**** Exercise material

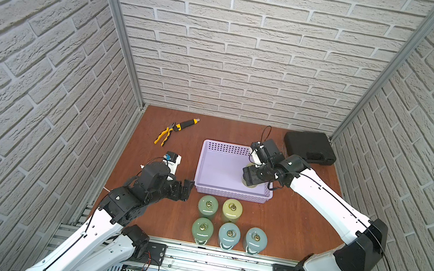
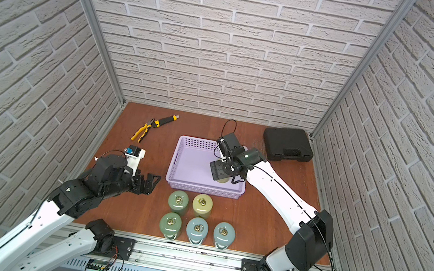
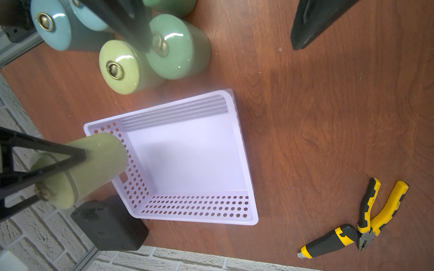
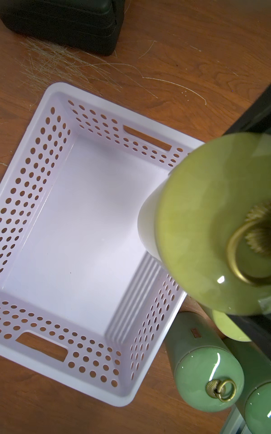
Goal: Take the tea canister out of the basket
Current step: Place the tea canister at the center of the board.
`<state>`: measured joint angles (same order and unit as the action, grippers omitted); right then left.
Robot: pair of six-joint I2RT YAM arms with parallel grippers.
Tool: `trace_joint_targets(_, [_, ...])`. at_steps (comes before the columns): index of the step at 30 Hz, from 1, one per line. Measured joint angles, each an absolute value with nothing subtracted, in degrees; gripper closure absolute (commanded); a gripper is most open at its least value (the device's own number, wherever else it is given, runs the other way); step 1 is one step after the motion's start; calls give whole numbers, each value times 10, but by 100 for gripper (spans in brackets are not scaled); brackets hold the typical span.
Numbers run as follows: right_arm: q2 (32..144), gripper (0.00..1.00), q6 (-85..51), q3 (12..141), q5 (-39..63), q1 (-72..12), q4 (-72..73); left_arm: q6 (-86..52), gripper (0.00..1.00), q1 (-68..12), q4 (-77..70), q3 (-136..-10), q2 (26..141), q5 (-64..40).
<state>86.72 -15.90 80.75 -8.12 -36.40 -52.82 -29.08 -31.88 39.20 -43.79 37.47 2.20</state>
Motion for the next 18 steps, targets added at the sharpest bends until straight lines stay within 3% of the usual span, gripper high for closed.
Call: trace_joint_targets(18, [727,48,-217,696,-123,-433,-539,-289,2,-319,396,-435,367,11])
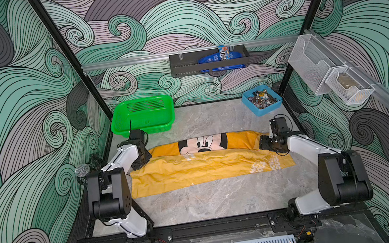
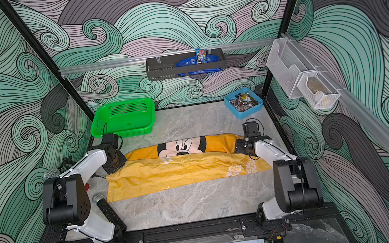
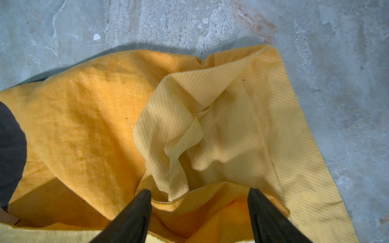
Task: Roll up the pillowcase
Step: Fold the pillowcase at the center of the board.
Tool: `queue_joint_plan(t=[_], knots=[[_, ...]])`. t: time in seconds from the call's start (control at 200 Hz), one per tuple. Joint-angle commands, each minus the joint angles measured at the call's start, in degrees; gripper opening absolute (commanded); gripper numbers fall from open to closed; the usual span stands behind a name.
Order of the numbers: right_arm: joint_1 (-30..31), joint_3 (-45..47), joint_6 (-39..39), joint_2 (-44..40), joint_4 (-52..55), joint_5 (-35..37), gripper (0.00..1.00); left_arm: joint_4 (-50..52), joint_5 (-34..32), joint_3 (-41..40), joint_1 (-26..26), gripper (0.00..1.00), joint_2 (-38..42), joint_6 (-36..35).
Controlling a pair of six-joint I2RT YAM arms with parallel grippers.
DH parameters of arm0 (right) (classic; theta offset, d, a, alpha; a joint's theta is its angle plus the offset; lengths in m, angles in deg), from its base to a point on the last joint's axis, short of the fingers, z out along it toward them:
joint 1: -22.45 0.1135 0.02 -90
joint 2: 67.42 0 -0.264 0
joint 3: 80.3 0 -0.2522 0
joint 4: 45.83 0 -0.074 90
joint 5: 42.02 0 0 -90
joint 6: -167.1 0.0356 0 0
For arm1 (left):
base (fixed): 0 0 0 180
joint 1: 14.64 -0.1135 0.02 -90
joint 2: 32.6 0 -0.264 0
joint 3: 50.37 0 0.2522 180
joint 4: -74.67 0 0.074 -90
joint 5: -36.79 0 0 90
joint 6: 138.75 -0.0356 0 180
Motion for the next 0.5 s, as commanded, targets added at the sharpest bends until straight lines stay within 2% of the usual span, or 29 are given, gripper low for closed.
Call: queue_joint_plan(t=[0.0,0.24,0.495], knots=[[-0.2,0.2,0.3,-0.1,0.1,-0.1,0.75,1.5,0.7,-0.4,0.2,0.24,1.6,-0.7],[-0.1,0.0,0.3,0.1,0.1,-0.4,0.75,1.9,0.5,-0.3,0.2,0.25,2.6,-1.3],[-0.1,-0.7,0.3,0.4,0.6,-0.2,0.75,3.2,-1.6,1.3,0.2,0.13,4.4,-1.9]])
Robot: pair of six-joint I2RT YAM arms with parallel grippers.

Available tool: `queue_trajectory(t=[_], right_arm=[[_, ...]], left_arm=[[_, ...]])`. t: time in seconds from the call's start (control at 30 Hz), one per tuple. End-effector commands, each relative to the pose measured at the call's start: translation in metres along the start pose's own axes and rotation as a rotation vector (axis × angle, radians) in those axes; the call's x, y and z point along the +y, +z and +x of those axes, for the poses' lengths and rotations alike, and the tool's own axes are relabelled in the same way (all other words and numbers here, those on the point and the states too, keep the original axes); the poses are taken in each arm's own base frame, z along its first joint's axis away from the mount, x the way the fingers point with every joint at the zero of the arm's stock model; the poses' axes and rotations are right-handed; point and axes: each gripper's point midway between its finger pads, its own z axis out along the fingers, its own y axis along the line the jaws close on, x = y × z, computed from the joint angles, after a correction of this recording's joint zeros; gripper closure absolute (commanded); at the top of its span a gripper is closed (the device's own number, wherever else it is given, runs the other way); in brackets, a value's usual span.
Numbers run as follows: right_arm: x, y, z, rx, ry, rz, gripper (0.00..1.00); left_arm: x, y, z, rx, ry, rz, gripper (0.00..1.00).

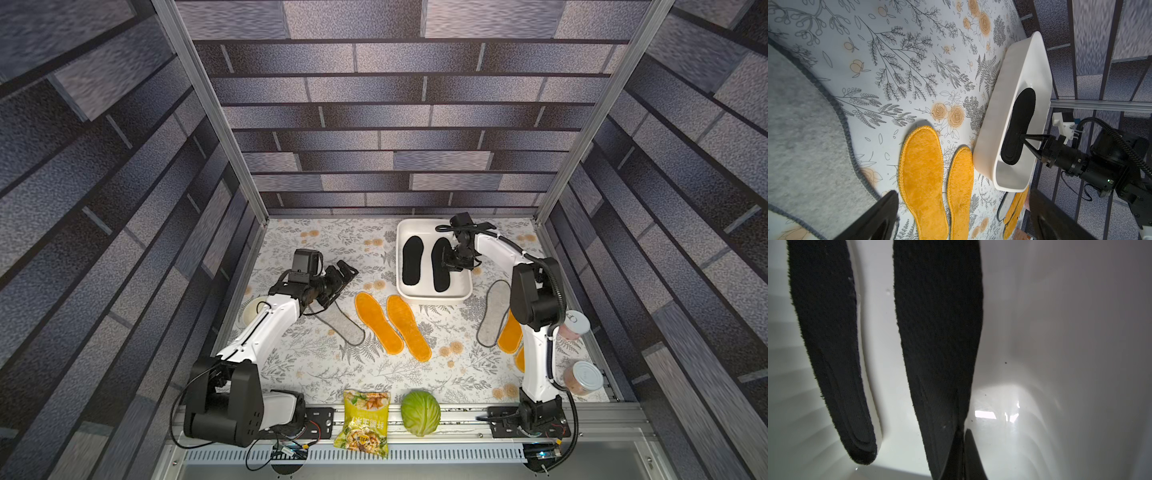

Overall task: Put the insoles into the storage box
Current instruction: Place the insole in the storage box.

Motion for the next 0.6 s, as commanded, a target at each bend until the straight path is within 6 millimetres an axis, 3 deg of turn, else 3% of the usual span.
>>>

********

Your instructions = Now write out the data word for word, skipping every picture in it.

Exercise result =
Goal: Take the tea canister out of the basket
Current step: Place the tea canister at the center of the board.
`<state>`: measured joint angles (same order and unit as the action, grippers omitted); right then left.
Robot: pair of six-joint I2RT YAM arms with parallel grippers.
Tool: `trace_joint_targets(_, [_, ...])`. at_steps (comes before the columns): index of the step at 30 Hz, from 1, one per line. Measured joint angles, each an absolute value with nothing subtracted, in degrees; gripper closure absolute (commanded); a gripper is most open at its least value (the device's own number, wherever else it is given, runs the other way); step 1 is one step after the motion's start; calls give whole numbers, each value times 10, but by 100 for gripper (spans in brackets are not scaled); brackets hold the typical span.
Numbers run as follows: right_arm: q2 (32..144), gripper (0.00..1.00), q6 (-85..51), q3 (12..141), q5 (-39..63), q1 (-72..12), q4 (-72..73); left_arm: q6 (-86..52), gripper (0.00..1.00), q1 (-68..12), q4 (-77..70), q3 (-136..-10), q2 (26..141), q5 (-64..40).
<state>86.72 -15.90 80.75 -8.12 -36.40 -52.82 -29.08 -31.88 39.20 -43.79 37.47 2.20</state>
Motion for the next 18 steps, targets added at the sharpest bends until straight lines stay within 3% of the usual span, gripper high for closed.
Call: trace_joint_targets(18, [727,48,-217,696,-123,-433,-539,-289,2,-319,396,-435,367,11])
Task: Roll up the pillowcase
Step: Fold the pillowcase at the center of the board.
Tool: `queue_joint_plan(t=[_], knots=[[_, ...]])`. t: time in seconds from the call's start (control at 200 Hz), one per tuple. Joint-angle commands, each minus the joint angles measured at the call's start, in degrees; gripper opening absolute (commanded); gripper numbers fall from open to closed; the usual span stands behind a name.
Order of the numbers: right_arm: joint_1 (-30..31), joint_3 (-45..47), joint_6 (-39..39), joint_2 (-44..40), joint_4 (-52..55), joint_5 (-35..37), gripper (0.00..1.00); left_arm: joint_4 (-50..52), joint_5 (-34..32), joint_3 (-41..40), joint_1 (-26..26), gripper (0.00..1.00), joint_2 (-38..42), joint_6 (-36..35).
Controlling a pair of six-joint I2RT YAM arms with parallel grippers.
DH parameters of arm0 (right) (classic; theta offset, d, a, alpha; a joint's theta is its angle plus the offset; lengths in m, angles in deg), from its base to a point on the last joint's axis, short of the fingers, z out along it toward them:
joint 1: -22.45 0.1135 0.02 -90
joint 2: 67.42 0 -0.264 0
joint 3: 80.3 0 -0.2522 0
joint 4: 45.83 0 -0.074 90
joint 5: 42.02 0 0 -90
joint 6: -167.1 0.0356 0 0
For arm1 (left):
base (fixed): 0 0 0 180
joint 1: 14.64 -0.1135 0.02 -90
joint 2: 32.6 0 -0.264 0
joint 3: 50.37 0 0.2522 180
joint 4: -74.67 0 0.074 -90
joint 5: -36.79 0 0 90
joint 6: 138.75 -0.0356 0 180
Motion for the next 0.5 s, as commanded, targets added at the sharpest bends until straight lines stay within 2% of the usual span, or 29 are given, gripper low for closed.
Call: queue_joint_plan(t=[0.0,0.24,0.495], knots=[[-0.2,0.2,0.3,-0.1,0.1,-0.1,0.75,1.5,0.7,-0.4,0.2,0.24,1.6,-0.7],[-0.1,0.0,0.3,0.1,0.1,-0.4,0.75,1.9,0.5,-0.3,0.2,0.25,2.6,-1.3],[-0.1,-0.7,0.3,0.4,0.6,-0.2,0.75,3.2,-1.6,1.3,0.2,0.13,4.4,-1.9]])
Robot: pair of six-joint I2RT YAM arms with parallel grippers.

Available tool: `queue_trajectory(t=[_], right_arm=[[_, ...]], left_arm=[[_, ...]])`. t: time in seconds from the call's start (control at 30 Hz), one per tuple. End-effector commands, each relative to the pose measured at the call's start: translation in metres along the start pose's own axes and rotation as a rotation vector (axis × angle, radians) in those axes; the call's x, y and z point along the +y, +z and +x of those axes, for the poses' lengths and rotations alike, and the tool's own axes are relabelled in the same way (all other words and numbers here, those on the point and the states too, keep the original axes); the poses are taken in each arm's own base frame, z along its first joint's axis away from the mount, x the way the fingers point with every joint at the zero of the arm's stock model; the poses' axes and rotations are right-handed; point and axes: each gripper's point midway between its finger pads, its own z axis out along the fingers, its own y axis along the line the jaws close on, x = y × z, computed from the joint angles, after a correction of this recording's joint zeros; gripper closure absolute (commanded); at the top of its span a gripper is closed (the device's own number, wherever else it is given, runs the other way); in brackets, a value's usual span.
Numbers run as follows: right_arm: x, y, z, rx, ry, rz, gripper (0.00..1.00); left_arm: x, y, z, rx, ry, rz, gripper (0.00..1.00).


Overall task: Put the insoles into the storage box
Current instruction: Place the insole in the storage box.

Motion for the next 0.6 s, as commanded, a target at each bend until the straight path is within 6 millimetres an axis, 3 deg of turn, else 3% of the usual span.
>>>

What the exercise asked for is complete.